Overhaul BinaryUtil to play nicely with v2 #7790

illicitonion · 2019-05-22T15:09:57Z

Right now, BinaryUtil works by eagerly http fetching files to a known location in ~/.cache.

We should overhaul it to work in a v2-first way. Some of the things I think this entails (not in any order):

Attach an expected digest to files, as UrlToFetch requires.
Download files to the Store, rather than to a known location on disk (probably using a UrlToFetch request, so that these can happen in parallel in v2). Materialize them to disk only if needed (ideally only as part of v2 process executions, but for v1-compat we may need to materialize them to ~/.cache too if being called from v1).

Exciting but not-strictly-necessary extension:
3. Make their downloads lazy by default; a remote execution which uses file X shouldn't need the local system to have file X, if the remote execution already knows about the file. Hopefully we can do this without needing to teach the engine to rewind the graph, or needing to introduce a tri-state execution status ("treat-as-if-executed-but-may-need-to-execute"), but... We may need to do something slightly tricky there...

The text was updated successfully, but these errors were encountered:

cosmicexplorer · 2019-05-22T15:17:17Z

The exciting but not-strictly-necessary extension would allow us to avoid having to e.g. download a version of a compiler for Linux onto our OSX box if the remote execution platform is Linux (and not just compilers, but any native tool) -- BinaryUtil doesn't currently expose this capability anyway, so this extension could possibly let us avoid poking a hole in that abstraction.

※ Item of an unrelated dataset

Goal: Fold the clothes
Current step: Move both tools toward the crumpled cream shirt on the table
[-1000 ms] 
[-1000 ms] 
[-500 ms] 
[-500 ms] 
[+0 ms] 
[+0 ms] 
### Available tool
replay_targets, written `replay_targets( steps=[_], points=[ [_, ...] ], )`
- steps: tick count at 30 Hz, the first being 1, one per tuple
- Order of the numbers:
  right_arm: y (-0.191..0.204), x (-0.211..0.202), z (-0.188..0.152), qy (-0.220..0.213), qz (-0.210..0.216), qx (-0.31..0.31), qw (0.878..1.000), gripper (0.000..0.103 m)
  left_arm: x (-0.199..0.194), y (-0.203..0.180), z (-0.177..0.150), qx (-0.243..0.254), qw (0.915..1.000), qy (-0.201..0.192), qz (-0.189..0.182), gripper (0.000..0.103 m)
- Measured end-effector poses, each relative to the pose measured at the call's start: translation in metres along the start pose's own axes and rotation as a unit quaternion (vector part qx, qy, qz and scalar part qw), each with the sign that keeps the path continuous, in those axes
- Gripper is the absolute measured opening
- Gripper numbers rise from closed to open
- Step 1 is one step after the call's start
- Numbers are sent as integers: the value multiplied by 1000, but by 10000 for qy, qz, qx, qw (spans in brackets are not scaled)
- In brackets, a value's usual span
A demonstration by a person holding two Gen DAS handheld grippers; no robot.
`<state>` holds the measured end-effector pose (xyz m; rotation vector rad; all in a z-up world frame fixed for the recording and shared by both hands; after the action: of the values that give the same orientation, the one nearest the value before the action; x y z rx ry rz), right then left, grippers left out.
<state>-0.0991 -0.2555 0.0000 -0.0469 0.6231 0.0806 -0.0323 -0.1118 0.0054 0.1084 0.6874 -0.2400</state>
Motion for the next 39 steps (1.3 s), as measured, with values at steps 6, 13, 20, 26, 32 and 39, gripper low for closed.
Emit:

illicitonion · 2019-05-22T16:30:23Z

Additional optimisation: It would be nice to be able to specify something along the lines of:
BinaryUtil(archive=UrlToFetch(some.tar.gz, digest=foo), file=("path/in/tar", digest=bar)) so that we can potentially fetch multiple things out of single-downloaded archives :)

cosmicexplorer · 2019-05-22T19:49:06Z

fetch multiple things out of single-downloaded archives :)

This is a great idea that I believe native_toolchain.py would love to take advantage of!

BinaryUtil(archive=UrlToFetch(some.tar.gz, digest=foo), file=("path/in/tar", digest=bar))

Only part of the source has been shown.